Вот советует он устроиться на завод шихтовалыциком, грузить мульды и ставить на весы, чтобы было все габаритно, рельсы там очищать на этом шихтовом дворе, и за эту работу ежемесячно платят сто семьдесят рублей. Вот ведь, как славно — и при деле, и душа на месте! Быть своим на производстве — как на главной улице жить! Да, он прав. Жить не налегкача, не на ширмача, не на живую нитку и не как подорожник… Раньше он только косил взглядом на завод, цокал языком с сожалением, думал, что туда пастухов не принимают, уж это точно. Вот если грузчиком, наверняка встретят с распростертыми объятиями, потому как одного железа там грузить хватит на всю жизнь. Он исподволь мечтал, как однажды утром наденет чистую рубаху, сядет в пустой железный трамвай и поедет, держа направление к трубам и громадным дымам, туда, где непременно находится отдел кадров и где его ждут и не дождутся, такого веселого и решительного. А теперь подошла эта черта, за которую нужно шагнуть, войти в производство, в котором сталь и чугун, и разное железо, и он при нем, расставшийся с полем, которое понимает, с картофелем и птицей, с хлебом и скотом, с жирами, колбасами, мясом и разными овощами для населения. Или — или! Тут уж придется решить наверняка, взять быка за рога, найти золотое перышко жаворонка, чтоб светило в душе, а не маячила тоска холодным туманом.
Возвратившись домой, Ромашкин узнал от обступивших его соседей-рабочих, что Галию увезли в больницу, в родильный дом, то есть, что Максим Иванович поспел вовремя, что он все-все машины останавливал, даже трамвай, и что Ромашкину нужно скорее бежать туда, потому как мало ли что… Федор, не раздеваясь и не умывшись, поспешил к Галие; прибыв к роддому, долго толокся у дверей, дождался дежурного врача, узнал, что жена жива-здорова и родила дочь. К Галие его не пустили. Он добрался до дома, стараясь унять гулкие стуки сердца, охладился водой и, не поужинав, завалился на пустую кровать, уставший от радости, но счастливый.

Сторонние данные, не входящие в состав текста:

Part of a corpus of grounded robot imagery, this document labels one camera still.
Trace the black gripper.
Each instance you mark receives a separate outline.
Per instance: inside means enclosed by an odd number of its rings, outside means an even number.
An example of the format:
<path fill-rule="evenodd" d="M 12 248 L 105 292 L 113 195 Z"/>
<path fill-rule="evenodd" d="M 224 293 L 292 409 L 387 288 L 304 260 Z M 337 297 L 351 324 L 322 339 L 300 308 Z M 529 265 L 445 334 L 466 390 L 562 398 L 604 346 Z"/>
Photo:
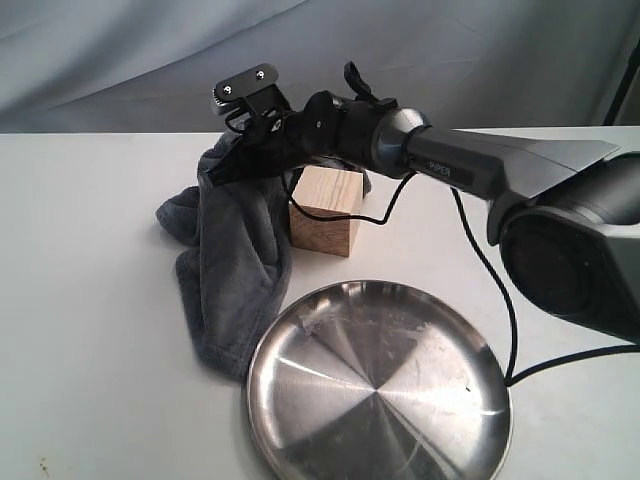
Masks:
<path fill-rule="evenodd" d="M 251 126 L 234 140 L 229 152 L 206 151 L 205 174 L 211 183 L 235 183 L 240 178 L 276 177 L 309 161 L 296 115 L 277 112 L 263 127 Z"/>

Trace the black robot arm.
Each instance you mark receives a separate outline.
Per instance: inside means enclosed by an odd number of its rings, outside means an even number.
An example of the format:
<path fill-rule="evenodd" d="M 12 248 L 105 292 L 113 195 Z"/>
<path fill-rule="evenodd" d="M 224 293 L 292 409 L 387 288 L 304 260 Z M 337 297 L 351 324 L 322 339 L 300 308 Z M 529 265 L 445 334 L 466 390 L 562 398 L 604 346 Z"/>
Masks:
<path fill-rule="evenodd" d="M 292 111 L 276 88 L 216 98 L 247 124 L 209 171 L 216 185 L 270 178 L 334 156 L 400 179 L 420 173 L 484 200 L 488 243 L 542 311 L 639 339 L 639 156 L 608 142 L 442 129 L 392 99 L 327 91 Z"/>

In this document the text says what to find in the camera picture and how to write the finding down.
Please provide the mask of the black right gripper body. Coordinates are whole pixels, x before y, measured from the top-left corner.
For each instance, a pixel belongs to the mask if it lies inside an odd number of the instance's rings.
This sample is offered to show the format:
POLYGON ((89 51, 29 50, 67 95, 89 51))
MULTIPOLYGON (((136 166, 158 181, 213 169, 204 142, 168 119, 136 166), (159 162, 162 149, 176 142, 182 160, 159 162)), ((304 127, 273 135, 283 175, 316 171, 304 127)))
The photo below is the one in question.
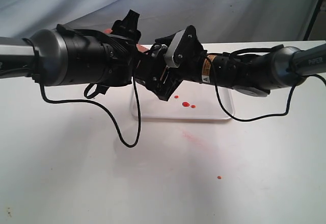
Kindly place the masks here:
MULTIPOLYGON (((155 43, 164 44, 169 47, 171 41, 171 37, 165 37, 156 39, 155 43)), ((160 100, 168 101, 183 81, 201 83, 204 54, 204 48, 197 38, 190 57, 187 58, 178 68, 170 68, 166 65, 160 80, 145 81, 146 89, 153 92, 160 100)))

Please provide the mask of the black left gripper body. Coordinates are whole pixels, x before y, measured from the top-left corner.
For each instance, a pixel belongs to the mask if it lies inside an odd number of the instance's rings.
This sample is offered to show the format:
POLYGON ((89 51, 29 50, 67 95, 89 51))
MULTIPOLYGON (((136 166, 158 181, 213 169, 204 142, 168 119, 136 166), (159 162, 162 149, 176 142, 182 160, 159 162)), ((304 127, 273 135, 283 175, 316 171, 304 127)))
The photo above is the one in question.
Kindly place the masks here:
POLYGON ((111 87, 124 87, 131 84, 134 60, 137 57, 137 44, 141 37, 138 30, 139 13, 129 10, 122 20, 112 26, 103 43, 104 65, 101 78, 101 93, 104 95, 111 87))

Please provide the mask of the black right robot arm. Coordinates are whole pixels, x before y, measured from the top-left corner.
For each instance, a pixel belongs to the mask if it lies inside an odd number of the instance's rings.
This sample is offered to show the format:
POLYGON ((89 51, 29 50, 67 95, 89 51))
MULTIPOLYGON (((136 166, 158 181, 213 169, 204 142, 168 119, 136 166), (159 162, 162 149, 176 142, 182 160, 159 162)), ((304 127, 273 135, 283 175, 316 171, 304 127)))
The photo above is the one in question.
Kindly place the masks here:
POLYGON ((182 55, 181 64, 168 67, 163 54, 144 86, 167 101, 183 81, 266 97, 271 90, 298 86, 309 75, 325 72, 325 45, 301 50, 283 44, 244 48, 231 53, 208 53, 198 41, 182 55))

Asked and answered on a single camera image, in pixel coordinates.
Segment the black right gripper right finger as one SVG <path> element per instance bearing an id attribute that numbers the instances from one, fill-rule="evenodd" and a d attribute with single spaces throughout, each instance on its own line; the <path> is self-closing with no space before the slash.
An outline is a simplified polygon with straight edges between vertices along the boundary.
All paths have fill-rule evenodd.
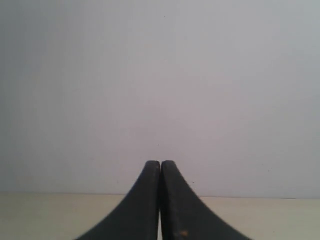
<path id="1" fill-rule="evenodd" d="M 248 239 L 201 201 L 172 160 L 161 164 L 160 215 L 164 240 Z"/>

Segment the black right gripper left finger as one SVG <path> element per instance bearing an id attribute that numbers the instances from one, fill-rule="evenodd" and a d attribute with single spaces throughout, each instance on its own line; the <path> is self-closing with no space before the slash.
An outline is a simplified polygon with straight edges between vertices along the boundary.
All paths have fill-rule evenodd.
<path id="1" fill-rule="evenodd" d="M 120 204 L 79 240 L 156 240 L 159 231 L 160 163 L 147 161 Z"/>

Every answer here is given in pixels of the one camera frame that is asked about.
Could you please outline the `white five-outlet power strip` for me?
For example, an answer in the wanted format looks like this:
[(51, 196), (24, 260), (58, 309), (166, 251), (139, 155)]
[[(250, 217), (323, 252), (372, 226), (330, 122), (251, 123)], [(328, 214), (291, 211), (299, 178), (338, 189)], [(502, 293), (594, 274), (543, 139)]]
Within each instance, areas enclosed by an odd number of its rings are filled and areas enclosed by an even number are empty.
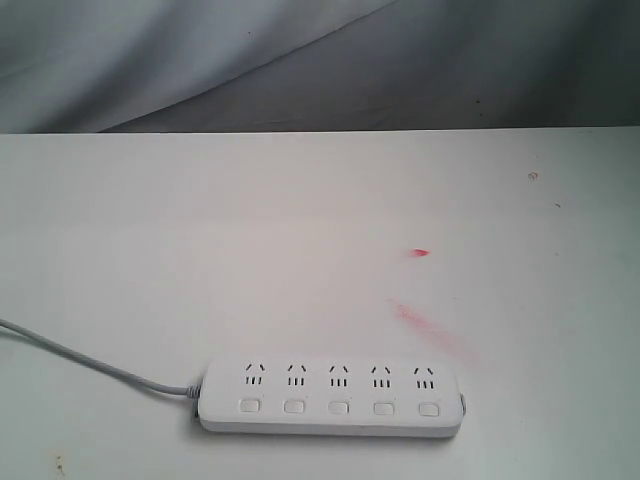
[(215, 433), (449, 439), (465, 414), (452, 370), (423, 359), (229, 354), (197, 403)]

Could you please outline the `grey backdrop cloth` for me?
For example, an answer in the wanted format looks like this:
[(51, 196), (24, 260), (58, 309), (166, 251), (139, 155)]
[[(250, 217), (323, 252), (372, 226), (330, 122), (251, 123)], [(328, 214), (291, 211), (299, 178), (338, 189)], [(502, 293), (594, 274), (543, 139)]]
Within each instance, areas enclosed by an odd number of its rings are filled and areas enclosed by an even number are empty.
[(635, 1), (5, 1), (5, 133), (627, 126)]

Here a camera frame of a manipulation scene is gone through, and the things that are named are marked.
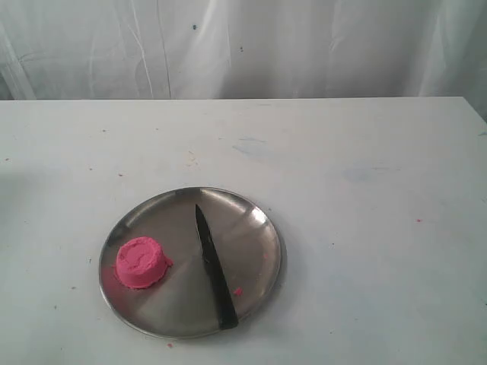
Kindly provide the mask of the black knife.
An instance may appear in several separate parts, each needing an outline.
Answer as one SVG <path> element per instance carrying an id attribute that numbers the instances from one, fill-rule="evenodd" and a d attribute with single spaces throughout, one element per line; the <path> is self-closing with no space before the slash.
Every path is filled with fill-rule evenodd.
<path id="1" fill-rule="evenodd" d="M 221 330 L 233 329 L 238 326 L 239 319 L 212 239 L 210 228 L 202 209 L 197 204 L 195 204 L 195 218 L 199 241 L 202 247 L 202 260 L 215 299 L 218 326 Z"/>

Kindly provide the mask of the pink dough lump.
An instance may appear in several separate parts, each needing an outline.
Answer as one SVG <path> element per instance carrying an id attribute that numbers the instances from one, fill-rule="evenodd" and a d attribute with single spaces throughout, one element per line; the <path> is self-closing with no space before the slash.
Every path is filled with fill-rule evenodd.
<path id="1" fill-rule="evenodd" d="M 158 241 L 140 236 L 119 248 L 113 271 L 125 287 L 146 289 L 161 280 L 172 266 L 173 260 L 164 254 Z"/>

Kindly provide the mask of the small pink dough crumb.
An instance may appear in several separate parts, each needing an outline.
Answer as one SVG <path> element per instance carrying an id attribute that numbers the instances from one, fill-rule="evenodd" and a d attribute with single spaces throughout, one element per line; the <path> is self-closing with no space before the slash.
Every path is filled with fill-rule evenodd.
<path id="1" fill-rule="evenodd" d="M 234 290 L 234 295 L 239 297 L 243 293 L 243 289 L 241 287 L 238 287 L 237 289 Z"/>

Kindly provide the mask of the round stainless steel plate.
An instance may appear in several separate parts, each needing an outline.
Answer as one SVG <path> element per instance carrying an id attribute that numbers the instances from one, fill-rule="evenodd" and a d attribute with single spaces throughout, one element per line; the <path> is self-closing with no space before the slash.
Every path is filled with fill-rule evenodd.
<path id="1" fill-rule="evenodd" d="M 127 213 L 110 232 L 100 254 L 103 298 L 124 323 L 140 332 L 196 338 L 221 331 L 202 260 L 195 204 L 210 228 L 238 319 L 255 312 L 275 287 L 283 245 L 262 209 L 222 189 L 188 187 L 165 192 Z M 140 236 L 158 241 L 173 266 L 150 287 L 131 289 L 118 281 L 113 267 L 119 248 Z M 238 287 L 243 289 L 239 297 L 234 295 Z"/>

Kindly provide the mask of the white plastic backdrop sheet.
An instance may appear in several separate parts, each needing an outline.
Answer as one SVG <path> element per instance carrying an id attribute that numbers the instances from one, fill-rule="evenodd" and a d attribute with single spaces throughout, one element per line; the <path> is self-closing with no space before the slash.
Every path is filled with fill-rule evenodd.
<path id="1" fill-rule="evenodd" d="M 3 1 L 15 99 L 486 96 L 484 1 Z"/>

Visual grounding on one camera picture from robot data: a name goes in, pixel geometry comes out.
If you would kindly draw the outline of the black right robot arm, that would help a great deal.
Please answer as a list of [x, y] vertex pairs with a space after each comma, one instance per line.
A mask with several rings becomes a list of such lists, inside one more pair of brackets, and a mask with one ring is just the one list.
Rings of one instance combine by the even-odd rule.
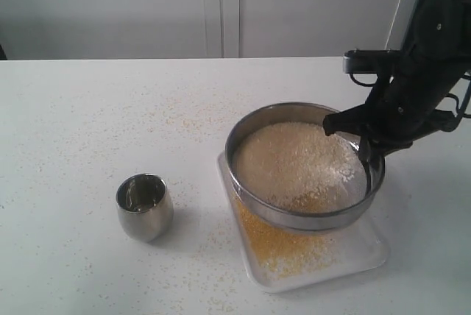
[[470, 0], [419, 0], [399, 50], [350, 50], [343, 71], [351, 79], [374, 74], [365, 102], [327, 115], [326, 135], [345, 132], [360, 138], [358, 157], [365, 169], [366, 195], [378, 191], [385, 157], [408, 149], [435, 132], [452, 132], [466, 112], [463, 99], [451, 92], [460, 79], [470, 79]]

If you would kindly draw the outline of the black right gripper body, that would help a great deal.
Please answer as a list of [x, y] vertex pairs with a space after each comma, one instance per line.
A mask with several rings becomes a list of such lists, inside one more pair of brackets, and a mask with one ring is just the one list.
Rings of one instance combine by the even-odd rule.
[[378, 77], [374, 83], [361, 83], [371, 88], [361, 105], [360, 155], [387, 155], [411, 147], [414, 141], [435, 132], [452, 132], [458, 126], [458, 111], [439, 110], [451, 93], [458, 77], [451, 75]]

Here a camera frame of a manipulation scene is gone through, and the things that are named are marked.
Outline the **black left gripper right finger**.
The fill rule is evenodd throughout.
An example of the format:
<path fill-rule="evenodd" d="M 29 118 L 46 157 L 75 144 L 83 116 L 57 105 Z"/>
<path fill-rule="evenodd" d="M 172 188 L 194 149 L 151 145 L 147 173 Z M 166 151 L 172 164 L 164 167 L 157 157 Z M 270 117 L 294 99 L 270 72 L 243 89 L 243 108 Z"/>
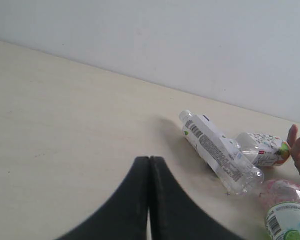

Всю ночь ему снились черные трубы с большим дымом и высокие краны. Дым ковровой дорожкой стелется ему под ноги, а кран кланяется ему и приглашает ступить на высокий порог, на котором много народу и среди всех его сосед — начальником отдела кадров. За спиной остались и утренний громкий трамвай, и громада горы с железной рудой, и степной аэродром с бесстрашными самолетами, и мясокомбинат, окруженный осиротевшими без Ромашкина стадами.
Он подходил к почетному машинисту, а навстречу ему гремели аплодисменты и многочисленные рукопожатия согревали его ладони. А когда он остановился, ему подвели коня. Он взял его за повода, вскочил на него и почувствовал, что конь железный, а из ноздрей идет дым и огонь, а еще понял, что это не конь, а такая машина, о которой ему очень даже с увлечением поведал сосед.
И тут он начал во все тоже огнедышащие разные печи и домны бросать что-то железное и тяжелое, которое потом светилось солнцем. И снова аплодировали и жали руки, еще крепче, и тогда окончательно уверился, что и он на что-то способен, кроме как объезжать поля и пасти коров.
А потом за воротами его ждала Галия с дочкой Алтынчеч на руках и соседи со всего дома разговаривали:
— Ах, Галия, Галия…
— Вот счастье-то!
— Она здорова баба. Целый народ нарожает.